- Flag Coat of arms
- Coordinates (Malbork): 54°2′N 19°2′E﻿ / ﻿54.033°N 19.033°E
- Country: Poland
- Voivodeship: Pomeranian
- County: Malbork
- Seat: Malbork

Area
- • Total: 100.93 km^{2} (38.97 sq mi)

Population (2020)
- • Total: 4,798
- • Density: 48/km^{2} (120/sq mi)
- Website: http://www.gmina.malbork.pl/

= Gmina Malbork =

Gmina Malbork is a rural gmina (administrative district) in Malbork County, Pomeranian Voivodeship, in northern Poland. Its seat is in the town of Malbork, although the town is not part of the territory of the gmina. Malbork is also the administrative seat or capital of Malbork County.

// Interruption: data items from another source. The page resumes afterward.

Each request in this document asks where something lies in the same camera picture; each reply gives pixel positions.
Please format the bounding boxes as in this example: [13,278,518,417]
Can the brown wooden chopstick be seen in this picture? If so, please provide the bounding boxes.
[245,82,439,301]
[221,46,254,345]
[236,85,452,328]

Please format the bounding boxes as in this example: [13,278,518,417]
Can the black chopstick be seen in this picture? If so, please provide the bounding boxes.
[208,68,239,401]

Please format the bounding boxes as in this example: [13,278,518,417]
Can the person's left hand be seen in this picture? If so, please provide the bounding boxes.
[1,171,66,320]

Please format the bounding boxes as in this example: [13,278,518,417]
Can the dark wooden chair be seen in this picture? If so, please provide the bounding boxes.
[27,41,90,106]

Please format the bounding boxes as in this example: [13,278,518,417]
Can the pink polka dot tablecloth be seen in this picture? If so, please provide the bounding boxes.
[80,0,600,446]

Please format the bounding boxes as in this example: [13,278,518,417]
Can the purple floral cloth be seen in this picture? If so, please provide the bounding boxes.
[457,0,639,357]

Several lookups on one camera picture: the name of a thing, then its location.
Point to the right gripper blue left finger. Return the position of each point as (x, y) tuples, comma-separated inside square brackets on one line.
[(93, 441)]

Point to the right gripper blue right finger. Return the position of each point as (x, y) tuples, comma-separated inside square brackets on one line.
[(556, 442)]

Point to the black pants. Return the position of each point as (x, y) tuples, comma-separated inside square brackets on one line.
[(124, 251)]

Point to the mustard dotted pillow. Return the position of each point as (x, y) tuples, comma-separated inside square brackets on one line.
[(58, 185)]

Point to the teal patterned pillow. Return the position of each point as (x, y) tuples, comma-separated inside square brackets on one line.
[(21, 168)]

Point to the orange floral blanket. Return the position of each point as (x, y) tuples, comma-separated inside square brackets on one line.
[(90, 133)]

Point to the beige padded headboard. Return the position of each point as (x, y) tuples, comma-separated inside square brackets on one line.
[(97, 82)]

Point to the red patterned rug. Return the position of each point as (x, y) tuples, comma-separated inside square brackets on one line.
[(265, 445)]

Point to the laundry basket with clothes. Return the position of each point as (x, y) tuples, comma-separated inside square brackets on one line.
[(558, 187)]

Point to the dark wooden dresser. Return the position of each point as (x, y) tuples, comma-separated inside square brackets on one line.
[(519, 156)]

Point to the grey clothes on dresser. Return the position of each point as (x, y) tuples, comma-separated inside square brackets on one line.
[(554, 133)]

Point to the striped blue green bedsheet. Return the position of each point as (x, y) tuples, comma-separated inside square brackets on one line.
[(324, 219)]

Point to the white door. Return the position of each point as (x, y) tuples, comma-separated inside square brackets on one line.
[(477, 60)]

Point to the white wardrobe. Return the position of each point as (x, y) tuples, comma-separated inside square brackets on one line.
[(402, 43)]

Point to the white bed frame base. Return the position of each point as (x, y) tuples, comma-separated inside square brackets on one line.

The gmina covers an area of 100.93 km2, and as of 2020 its total population is 4,798.

==Villages==
Gmina Malbork contains the villages and settlements of Cisy, Czerwone Stogi, Gajewo, Grajewo Trzecie, Grobelno, Kałdowo, Kałdowo-Wieś, Kamienica, Kamienice, Kamionka, Kapustowo, Kościeleczki, Kraśniewo, Lasowice Małe, Lasowice Wielkie, Lasowice Wielkie Agro Lawi, Lipki, Nowa Wieś Malborska, Pielica, Sadowo Pierwsze, Stogi, Szawałd, Tragamin and Wielbark.

==Neighbouring gminas==
Gmina Malbork is bordered by the town of Malbork and by the gminas of Lichnowy, Miłoradz, Nowy Staw, Stare Pole, Stary Targ and Sztum.